Dr. Faba turned away to start the machine. As soon as his back was turned, Perry took a nail file out of hammer space (nail file space?) and began sawing at the bars of his cage as quickly as possible. Dr. Faba raised his finger to press the button.
“Now, I shall finally get rid of those annoying Kahunas!”
But before he could press the button, he was knocked to the ground by one very obnoxious Sea Lion, accompanied by a music sting. Perry the Popplio had filed his way out of his cage in record time.
Dr. Faba sat up. “Grr. You infuriating mammal!” He then realized that he had smacked right up against the control panel, activating his machine. He stood up and laughed. “Well, well, it looks like you are too late.”
“Pop.” Perry said seriously.
The Sea Lion Pokemon leaped over Dr. Faba, who instinctively ducked. He rammed right into the Stuck-in-Honey-Inator, causing it to flip around and face towards Dr. Faba, instead of its original target.
“Oh no.” Dr. Faba whimpered.
The machine fired and covered Dr. Faba up to his neck in honey. He struggled to escape but he was completely stuck. As he struggled to escape, Perry donned his jetpack (again pulling it out of thin air) and flew out of the building via the hole he had created upon entering.

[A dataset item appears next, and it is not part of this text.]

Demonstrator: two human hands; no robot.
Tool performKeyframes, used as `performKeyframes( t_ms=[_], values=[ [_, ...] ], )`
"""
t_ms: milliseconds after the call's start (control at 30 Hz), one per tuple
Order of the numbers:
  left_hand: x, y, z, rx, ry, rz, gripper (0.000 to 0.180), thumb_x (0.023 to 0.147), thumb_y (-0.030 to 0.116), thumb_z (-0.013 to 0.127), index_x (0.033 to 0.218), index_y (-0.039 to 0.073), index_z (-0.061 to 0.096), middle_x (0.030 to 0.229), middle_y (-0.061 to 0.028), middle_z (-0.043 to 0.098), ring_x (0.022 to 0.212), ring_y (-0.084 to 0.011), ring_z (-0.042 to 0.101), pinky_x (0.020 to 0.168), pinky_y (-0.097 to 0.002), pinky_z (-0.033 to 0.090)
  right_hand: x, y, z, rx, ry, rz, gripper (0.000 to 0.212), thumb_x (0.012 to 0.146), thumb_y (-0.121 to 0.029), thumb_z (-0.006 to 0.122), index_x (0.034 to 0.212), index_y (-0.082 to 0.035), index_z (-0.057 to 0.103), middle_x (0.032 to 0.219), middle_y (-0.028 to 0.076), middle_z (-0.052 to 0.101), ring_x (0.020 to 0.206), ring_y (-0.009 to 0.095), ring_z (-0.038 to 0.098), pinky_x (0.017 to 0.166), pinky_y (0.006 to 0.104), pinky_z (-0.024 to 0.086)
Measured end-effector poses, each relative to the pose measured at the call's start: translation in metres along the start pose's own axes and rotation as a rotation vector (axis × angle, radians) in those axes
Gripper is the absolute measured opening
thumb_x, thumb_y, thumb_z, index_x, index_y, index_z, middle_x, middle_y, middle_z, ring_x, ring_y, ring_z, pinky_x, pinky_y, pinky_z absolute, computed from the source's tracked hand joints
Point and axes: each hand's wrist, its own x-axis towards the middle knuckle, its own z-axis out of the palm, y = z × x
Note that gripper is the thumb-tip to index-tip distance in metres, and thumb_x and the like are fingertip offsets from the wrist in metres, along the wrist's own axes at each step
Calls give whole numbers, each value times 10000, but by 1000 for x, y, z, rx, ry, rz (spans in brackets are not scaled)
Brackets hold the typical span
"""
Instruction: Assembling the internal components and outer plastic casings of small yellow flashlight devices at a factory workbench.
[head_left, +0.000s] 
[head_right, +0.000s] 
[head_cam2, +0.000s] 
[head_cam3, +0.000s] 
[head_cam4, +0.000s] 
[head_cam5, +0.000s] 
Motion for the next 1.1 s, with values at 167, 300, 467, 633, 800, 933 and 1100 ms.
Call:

“Curse you Perry the Popplio!” Dr. Faba shouted obligatorily after him.
“Grubbin! Use bug bite!”
“Litten, dodge it and use ember!”
Elio and Hau were locked in another “fierce” battle. Because Perry had disappeared, Elio was using Grubbin. It seemed that nobody had taught these kids about type matchups.
Grubbin rushed forward, mandibles opened and prepared for rapid fire biting. It never got there, as it got hit straight in the face by Litten’s ember, knocking it out.
“Oh man.” Elio said, recalling Grubbin and holding out his hand. “Well, that was a great battle. Too bad there was nobody around to see it.”
“Yeah.” Hau replied, shaking Elio’s hand.
“Pop.” Came a voice from behind Elio. He turned around to see who it was. As it turned out, that someone was blue and had flippers.
“Oh, there you are Perry.” Elio said.